The AIDS phenomenon has an understandable intensity. If, as seems likely, a treatment is found within the next two years, AIDS will lose much of its mystery, and much of its power over the popular imagination. Meanwhile people will go on dying as before, most of them from cancer and heart disease, scourges beside which AIDS seems almost unimportant. Research into cancer has spanned generations; the variety of forms and causes is enough to provoke despair. Fighting for our Lives contains an account by ten cancer patients of their experiences with the medical profession, and of their attempts to help one another live without it. For Kit Mouat, one senses that unconventional medicine is part of a way of life which brings its own baggage of social and political conventions with it. This has a sort of logic, and may even be a good thing, but it is offputting if you want to share her open-mindedness on the medical issues without being co-opted into the feminist Left. Still, she offers a good brief practical guide to alternative therapies, interspersed with some unusual information. ‘Why, for instance, do sharks so rarely develop cancer, and what is it about basking-shark cartilage extract that blocks the growth of tumours?’ There is poetry in that.
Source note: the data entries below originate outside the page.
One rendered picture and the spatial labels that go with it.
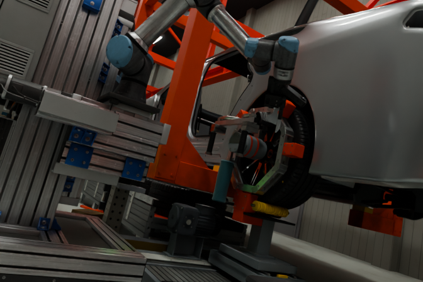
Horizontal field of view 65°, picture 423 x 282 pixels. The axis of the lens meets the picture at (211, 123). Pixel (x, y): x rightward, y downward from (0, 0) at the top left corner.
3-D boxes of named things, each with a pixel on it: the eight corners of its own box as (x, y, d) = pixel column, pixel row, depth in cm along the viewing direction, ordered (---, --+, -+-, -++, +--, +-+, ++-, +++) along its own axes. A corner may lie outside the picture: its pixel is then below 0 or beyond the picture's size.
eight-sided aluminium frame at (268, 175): (282, 199, 183) (299, 106, 194) (272, 197, 180) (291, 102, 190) (227, 187, 230) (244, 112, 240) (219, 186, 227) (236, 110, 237)
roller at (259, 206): (291, 218, 202) (293, 209, 203) (253, 210, 188) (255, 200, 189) (284, 217, 207) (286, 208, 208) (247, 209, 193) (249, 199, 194)
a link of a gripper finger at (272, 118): (264, 130, 131) (268, 107, 132) (279, 133, 130) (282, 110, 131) (263, 129, 128) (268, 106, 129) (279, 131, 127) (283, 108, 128)
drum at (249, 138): (265, 162, 205) (270, 140, 207) (238, 153, 194) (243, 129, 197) (252, 160, 217) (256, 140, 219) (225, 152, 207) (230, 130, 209)
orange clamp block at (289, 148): (291, 158, 188) (303, 158, 181) (281, 154, 185) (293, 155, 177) (293, 146, 190) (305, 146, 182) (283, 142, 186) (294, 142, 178)
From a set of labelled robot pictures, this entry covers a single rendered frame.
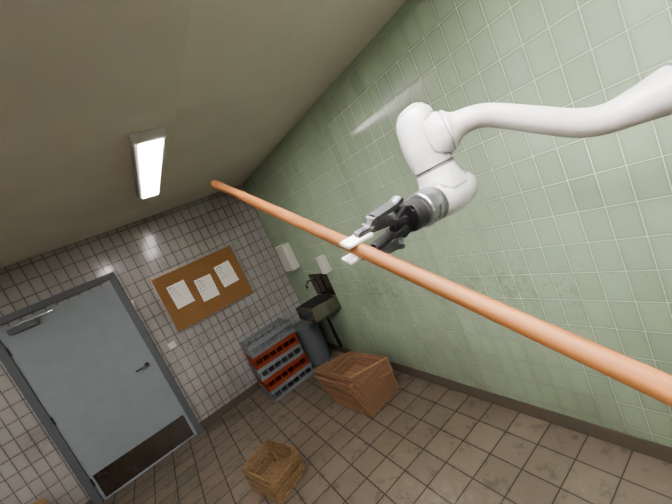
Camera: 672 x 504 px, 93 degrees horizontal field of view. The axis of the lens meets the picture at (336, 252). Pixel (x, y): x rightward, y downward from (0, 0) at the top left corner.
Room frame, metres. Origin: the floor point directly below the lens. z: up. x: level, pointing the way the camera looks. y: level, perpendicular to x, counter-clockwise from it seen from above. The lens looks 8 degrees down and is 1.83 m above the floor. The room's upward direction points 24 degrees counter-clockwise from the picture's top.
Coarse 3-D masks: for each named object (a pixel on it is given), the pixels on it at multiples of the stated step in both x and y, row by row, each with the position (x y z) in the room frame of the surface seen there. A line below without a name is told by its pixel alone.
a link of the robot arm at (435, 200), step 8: (416, 192) 0.76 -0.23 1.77; (424, 192) 0.75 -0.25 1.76; (432, 192) 0.75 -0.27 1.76; (440, 192) 0.75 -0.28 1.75; (424, 200) 0.74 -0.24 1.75; (432, 200) 0.73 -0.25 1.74; (440, 200) 0.74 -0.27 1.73; (432, 208) 0.73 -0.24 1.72; (440, 208) 0.74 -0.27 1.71; (432, 216) 0.73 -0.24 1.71; (440, 216) 0.75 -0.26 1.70; (432, 224) 0.75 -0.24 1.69
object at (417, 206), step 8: (408, 200) 0.74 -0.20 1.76; (416, 200) 0.73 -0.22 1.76; (400, 208) 0.71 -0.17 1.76; (408, 208) 0.71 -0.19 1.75; (416, 208) 0.71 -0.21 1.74; (424, 208) 0.72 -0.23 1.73; (392, 216) 0.71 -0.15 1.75; (400, 216) 0.70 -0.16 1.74; (408, 216) 0.72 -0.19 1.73; (416, 216) 0.72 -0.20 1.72; (424, 216) 0.72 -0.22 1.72; (400, 224) 0.71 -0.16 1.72; (408, 224) 0.73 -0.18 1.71; (416, 224) 0.72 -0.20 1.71; (424, 224) 0.73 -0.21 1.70; (408, 232) 0.74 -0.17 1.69
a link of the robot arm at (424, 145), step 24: (624, 96) 0.65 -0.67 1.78; (648, 96) 0.62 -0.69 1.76; (408, 120) 0.79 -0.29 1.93; (432, 120) 0.77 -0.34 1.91; (456, 120) 0.76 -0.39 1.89; (480, 120) 0.75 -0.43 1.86; (504, 120) 0.73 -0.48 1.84; (528, 120) 0.71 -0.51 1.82; (552, 120) 0.70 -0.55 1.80; (576, 120) 0.68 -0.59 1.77; (600, 120) 0.66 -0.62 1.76; (624, 120) 0.65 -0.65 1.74; (648, 120) 0.64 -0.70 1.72; (408, 144) 0.80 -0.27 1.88; (432, 144) 0.77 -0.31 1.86; (456, 144) 0.77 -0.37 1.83
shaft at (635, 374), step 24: (240, 192) 1.07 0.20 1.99; (288, 216) 0.83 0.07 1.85; (336, 240) 0.68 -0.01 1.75; (384, 264) 0.58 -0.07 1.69; (408, 264) 0.54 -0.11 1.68; (432, 288) 0.50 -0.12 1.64; (456, 288) 0.47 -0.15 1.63; (480, 312) 0.43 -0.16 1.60; (504, 312) 0.41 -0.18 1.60; (528, 336) 0.38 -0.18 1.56; (552, 336) 0.36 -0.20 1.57; (576, 336) 0.35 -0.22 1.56; (576, 360) 0.34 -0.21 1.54; (600, 360) 0.32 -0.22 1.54; (624, 360) 0.31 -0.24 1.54; (648, 384) 0.29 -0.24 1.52
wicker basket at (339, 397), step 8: (328, 392) 2.94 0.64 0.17; (336, 392) 2.76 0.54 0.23; (392, 392) 2.73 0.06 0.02; (336, 400) 2.94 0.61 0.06; (344, 400) 2.77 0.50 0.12; (352, 400) 2.61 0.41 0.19; (360, 400) 2.52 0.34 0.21; (368, 400) 2.57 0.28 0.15; (376, 400) 2.61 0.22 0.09; (384, 400) 2.66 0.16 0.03; (352, 408) 2.76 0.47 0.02; (360, 408) 2.60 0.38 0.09; (368, 408) 2.55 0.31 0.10; (376, 408) 2.59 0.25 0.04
The value of the book, however, lies in the ten patients’ stories, told in their own words. Every medical practitioner should read them. They tell of doctors, well-intentioned and unquestionably skilful, dealing inhumanly with human problems, their minds tightly closed to their patients’ doubts and fears. The terrible nature of the weapons they wield perhaps keeps their minds closed the more tightly: for if other, less brutal treatments may succeed, how is all this battering and suffering to be excused? For them, as for their patients, the enemy is time. There is no time for investigating alternatives, little enough for thinking about the patient: the tumour is all that is in view. The fact that there is no treatment for AIDS focuses our minds on the individual’s suffering: once the cure arrives, the disease may come to be all.